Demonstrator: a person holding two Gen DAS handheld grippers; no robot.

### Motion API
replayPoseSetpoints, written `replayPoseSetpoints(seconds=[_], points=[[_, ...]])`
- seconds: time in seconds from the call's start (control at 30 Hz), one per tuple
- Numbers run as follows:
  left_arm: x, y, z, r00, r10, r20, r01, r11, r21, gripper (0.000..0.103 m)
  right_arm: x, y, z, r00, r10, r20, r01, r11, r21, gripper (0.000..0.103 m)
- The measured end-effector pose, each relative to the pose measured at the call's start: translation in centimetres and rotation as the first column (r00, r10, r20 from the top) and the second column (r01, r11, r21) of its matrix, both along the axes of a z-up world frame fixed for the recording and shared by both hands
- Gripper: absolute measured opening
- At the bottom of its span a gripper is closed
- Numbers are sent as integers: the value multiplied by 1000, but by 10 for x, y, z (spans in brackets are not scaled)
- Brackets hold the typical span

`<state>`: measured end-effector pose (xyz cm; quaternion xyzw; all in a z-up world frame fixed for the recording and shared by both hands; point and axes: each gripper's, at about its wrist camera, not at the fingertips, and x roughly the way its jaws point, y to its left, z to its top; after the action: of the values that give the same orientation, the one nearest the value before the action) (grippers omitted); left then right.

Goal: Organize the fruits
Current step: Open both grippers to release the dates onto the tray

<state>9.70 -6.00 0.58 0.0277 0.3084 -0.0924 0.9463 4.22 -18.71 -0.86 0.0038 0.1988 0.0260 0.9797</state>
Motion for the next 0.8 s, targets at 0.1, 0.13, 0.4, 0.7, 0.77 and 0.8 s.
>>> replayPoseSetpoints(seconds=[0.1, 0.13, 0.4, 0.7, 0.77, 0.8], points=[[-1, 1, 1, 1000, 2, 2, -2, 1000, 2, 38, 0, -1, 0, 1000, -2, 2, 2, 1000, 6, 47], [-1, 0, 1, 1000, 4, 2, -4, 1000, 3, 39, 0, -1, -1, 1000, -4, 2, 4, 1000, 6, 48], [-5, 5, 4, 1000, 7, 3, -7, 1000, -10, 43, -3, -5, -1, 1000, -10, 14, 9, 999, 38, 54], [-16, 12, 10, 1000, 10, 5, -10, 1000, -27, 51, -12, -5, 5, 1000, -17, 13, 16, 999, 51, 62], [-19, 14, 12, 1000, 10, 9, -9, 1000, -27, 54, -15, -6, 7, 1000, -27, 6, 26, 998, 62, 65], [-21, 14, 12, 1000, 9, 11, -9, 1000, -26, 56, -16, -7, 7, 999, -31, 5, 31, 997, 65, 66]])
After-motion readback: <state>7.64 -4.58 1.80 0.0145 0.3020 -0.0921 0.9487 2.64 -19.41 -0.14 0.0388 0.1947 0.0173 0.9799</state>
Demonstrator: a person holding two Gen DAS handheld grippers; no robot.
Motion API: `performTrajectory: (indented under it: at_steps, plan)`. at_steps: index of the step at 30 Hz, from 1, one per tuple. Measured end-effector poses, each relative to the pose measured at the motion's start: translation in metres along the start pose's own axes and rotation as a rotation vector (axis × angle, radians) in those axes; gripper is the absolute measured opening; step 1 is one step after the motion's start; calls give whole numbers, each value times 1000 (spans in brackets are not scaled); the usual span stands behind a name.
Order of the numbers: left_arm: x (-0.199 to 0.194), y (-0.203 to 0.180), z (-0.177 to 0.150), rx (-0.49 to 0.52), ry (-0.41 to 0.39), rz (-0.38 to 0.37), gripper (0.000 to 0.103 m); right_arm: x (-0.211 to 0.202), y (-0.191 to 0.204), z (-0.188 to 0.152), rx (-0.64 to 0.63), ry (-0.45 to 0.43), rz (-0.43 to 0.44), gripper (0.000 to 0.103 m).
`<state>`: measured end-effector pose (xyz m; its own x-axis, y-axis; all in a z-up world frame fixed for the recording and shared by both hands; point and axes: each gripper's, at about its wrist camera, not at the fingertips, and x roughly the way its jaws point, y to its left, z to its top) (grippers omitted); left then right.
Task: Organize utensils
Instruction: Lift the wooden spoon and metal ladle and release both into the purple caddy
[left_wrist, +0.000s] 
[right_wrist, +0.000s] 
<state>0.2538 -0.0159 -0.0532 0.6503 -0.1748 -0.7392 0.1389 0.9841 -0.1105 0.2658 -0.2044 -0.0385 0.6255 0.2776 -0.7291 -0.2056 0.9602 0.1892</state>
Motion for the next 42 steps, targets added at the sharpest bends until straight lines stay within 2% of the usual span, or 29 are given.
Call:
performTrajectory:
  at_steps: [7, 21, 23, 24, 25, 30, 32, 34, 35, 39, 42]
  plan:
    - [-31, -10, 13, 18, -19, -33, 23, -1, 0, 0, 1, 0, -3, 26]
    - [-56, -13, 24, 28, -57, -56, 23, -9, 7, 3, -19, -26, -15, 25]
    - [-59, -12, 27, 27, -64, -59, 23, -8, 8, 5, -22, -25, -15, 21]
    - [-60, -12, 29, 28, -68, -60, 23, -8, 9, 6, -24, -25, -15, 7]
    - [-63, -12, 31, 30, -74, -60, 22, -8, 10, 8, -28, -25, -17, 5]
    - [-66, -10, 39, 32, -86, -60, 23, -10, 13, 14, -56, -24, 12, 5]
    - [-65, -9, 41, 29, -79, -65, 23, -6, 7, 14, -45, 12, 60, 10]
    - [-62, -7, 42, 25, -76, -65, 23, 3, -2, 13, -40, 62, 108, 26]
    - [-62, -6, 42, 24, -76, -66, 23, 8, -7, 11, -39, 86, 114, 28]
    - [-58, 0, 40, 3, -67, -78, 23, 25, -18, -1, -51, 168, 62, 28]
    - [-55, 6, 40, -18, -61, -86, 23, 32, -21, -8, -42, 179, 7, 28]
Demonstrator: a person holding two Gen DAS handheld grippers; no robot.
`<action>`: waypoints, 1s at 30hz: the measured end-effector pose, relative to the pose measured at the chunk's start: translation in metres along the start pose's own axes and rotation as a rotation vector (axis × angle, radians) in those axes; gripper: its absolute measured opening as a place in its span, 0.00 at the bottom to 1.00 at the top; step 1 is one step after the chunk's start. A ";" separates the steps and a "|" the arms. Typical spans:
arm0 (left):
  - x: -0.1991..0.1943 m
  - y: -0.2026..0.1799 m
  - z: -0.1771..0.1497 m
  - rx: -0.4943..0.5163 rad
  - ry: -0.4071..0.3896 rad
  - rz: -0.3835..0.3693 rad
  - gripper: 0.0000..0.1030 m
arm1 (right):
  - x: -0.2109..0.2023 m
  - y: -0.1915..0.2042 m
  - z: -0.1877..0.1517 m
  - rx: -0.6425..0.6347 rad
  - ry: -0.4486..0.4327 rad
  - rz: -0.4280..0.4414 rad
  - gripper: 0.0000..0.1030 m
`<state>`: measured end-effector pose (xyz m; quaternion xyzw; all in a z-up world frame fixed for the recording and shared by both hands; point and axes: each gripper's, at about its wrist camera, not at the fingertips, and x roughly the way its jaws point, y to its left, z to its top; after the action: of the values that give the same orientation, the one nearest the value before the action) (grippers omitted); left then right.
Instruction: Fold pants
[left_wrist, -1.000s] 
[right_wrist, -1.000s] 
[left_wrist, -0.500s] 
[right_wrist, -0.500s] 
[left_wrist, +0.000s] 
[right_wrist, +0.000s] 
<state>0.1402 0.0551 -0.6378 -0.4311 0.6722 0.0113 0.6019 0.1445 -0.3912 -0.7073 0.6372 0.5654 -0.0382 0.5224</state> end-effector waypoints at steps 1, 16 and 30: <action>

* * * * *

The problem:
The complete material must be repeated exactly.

Output of the exercise:
Demonstrator: a person holding two Gen DAS handheld grippers; no robot.

### Motion API
replayPoseSetpoints, written `replayPoseSetpoints(seconds=[_], points=[[_, ...]])`
- seconds: time in seconds from the call's start (control at 30 Hz), one per tuple
- Numbers run as follows:
  left_arm: x, y, z, r00, r10, r20, r01, r11, r21, gripper (0.000..0.103 m)
  right_arm: x, y, z, r00, r10, r20, r01, r11, r21, gripper (0.000..0.103 m)
- The measured end-effector pose, each relative to the pose measured at the call's start: translation in centimetres and rotation as the first column (r00, r10, r20 from the top) and the second column (r01, r11, r21) of its matrix, both along the axes of a z-up world frame fixed for the recording and shared by both hands
- Gripper: absolute measured opening
- At the bottom of its span a gripper is closed
- Numbers are sent as integers: the value multiplied by 1000, but by 10 for x, y, z (spans in brackets are not scaled)
- Brackets hold the typical span

`<state>`: measured end-effector pose (xyz cm; quaternion xyzw; all in a z-up world frame fixed for the recording and shared by both hands; point and axes: each gripper's, at about its wrist camera, not at the fingertips, and x roughly the way its jaws point, y to its left, z to its top; after the action: of the values that give the same orientation, the one nearest the value before the action) (grippers omitted); left then right.

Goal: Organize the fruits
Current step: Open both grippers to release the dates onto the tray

<state>9.70 -6.00 0.58 0.0277 0.3084 -0.0924 0.9463 4.22 -18.71 -0.86 0.0038 0.1988 0.0260 0.9797</state>
Motion for the next 0.8 s, targets at 0.1, 0.13, 0.4, 0.7, 0.77 and 0.8 s.
>>> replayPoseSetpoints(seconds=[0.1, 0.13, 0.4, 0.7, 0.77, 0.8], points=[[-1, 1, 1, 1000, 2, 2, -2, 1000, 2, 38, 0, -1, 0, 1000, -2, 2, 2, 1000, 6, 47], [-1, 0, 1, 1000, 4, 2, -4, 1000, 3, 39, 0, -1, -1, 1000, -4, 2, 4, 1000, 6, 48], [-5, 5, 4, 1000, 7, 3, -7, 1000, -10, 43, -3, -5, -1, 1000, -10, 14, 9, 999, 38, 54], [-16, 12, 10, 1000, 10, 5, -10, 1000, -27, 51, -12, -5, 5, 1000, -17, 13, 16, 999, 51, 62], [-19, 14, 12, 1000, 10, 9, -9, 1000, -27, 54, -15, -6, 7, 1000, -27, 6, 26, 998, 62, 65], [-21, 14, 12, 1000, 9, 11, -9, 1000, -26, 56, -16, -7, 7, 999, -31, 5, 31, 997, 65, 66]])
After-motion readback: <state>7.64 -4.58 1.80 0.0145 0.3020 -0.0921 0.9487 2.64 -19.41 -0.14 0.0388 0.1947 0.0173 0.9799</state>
Demonstrator: a person holding two Gen DAS handheld grippers; no robot.
Motion API: `performTrajectory: (indented under it: at_steps, plan)`. at_steps: index of the step at 30 Hz, from 1, one per tuple. Measured end-effector poses, each relative to the pose measured at the motion's start: translation in metres along the start pose's own axes and rotation as a rotation vector (axis × angle, radians) in those axes; gripper is the absolute measured opening; step 1 is one step after the motion's start; calls give whole numbers, each value times 1000 (spans in brackets are not scaled); the usual span stands behind a name.
Order of the numbers: left_arm: x (-0.199 to 0.194), y (-0.203 to 0.180), z (-0.177 to 0.150), rx (-0.49 to 0.52), ry (-0.41 to 0.39), rz (-0.38 to 0.37), gripper (0.000 to 0.103 m); right_arm: x (-0.211 to 0.202), y (-0.191 to 0.204), z (-0.188 to 0.152), rx (-0.64 to 0.63), ry (-0.45 to 0.43), rz (-0.43 to 0.44), gripper (0.000 to 0.103 m).
`<state>`: measured end-effector pose (xyz m; its own x-axis, y-axis; all in a z-up world frame fixed for the recording and shared by both hands; point and axes: each gripper's, at about its wrist camera, not at the fingertips, and x roughly the way its jaws point, y to its left, z to its top) (grippers omitted); left then right.
Task: Organize utensils
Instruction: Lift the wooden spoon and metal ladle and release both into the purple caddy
[left_wrist, +0.000s] 
[right_wrist, +0.000s] 
<state>0.2538 -0.0159 -0.0532 0.6503 -0.1748 -0.7392 0.1389 0.9841 -0.1105 0.2658 -0.2044 -0.0385 0.6255 0.2776 -0.7291 -0.2056 0.9602 0.1892</state>
Motion for the next 42 steps, targets added at the sharpest bends until straight lines stay within 2% of the usual span, or 29 are given.
Call:
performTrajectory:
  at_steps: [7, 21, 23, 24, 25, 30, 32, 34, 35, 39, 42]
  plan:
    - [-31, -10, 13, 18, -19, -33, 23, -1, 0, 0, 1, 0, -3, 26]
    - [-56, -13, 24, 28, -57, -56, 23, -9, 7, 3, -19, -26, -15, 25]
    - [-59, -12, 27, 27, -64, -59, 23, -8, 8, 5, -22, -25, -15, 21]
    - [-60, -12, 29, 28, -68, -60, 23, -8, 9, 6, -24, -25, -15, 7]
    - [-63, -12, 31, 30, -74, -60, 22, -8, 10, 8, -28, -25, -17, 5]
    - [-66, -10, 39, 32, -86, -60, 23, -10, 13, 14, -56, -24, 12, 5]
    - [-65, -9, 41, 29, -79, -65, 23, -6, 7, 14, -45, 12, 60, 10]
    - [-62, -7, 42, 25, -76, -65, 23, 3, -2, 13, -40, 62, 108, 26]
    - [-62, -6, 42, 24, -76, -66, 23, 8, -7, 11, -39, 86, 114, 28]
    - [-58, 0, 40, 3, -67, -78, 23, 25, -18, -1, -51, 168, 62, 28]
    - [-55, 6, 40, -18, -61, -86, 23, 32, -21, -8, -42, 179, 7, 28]
Demonstrator: a person holding two Gen DAS handheld grippers; no robot.
`<action>`: waypoints, 1s at 30hz: the measured end-effector pose, relative to the pose measured at the chunk's start: translation in metres along the start pose's own axes and rotation as a rotation vector (axis × angle, radians) in those axes; gripper: its absolute measured opening as a place in its span, 0.00 at the bottom to 1.00 at the top; step 1 is one step after the chunk's start. A ";" separates the steps and a "|" the arms. Typical spans:
arm0 (left):
  - x: -0.1991..0.1943 m
  - y: -0.2026..0.1799 m
  - z: -0.1771..0.1497 m
  - rx: -0.4943..0.5163 rad
  - ry: -0.4071..0.3896 rad
  - rz: -0.3835..0.3693 rad
  - gripper: 0.0000..0.1030 m
arm1 (right):
  - x: -0.2109..0.2023 m
  - y: -0.1915..0.2042 m
  - z: -0.1877..0.1517 m
  - rx: -0.6425..0.6347 rad
  - ry: -0.4486..0.4327 rad
  - rz: -0.4280..0.4414 rad
  - gripper: 0.0000..0.1030 m
`<state>`: measured end-effector pose (xyz m; quaternion xyzw; all in a z-up world frame fixed for the recording and shared by both hands; point and axes: each gripper's, at about its wrist camera, not at the fingertips, and x roughly the way its jaws point, y to its left, z to its top; after the action: of the values that give the same orientation, the one nearest the value before the action) (grippers omitted); left then right.
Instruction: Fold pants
[left_wrist, -1.000s] 
[right_wrist, -1.000s] 
[left_wrist, -0.500s] 
[right_wrist, -0.500s] 
[left_wrist, +0.000s] 
[right_wrist, +0.000s] 
<state>0.1402 0.0551 -0.6378 -0.4311 0.6722 0.0113 0.6019 0.1445 -0.3912 -0.7073 0.6372 0.5654 -0.0382 0.5224</state> end-effector waypoints at steps 1, 16 and 30: <action>

No more output is given for this exercise.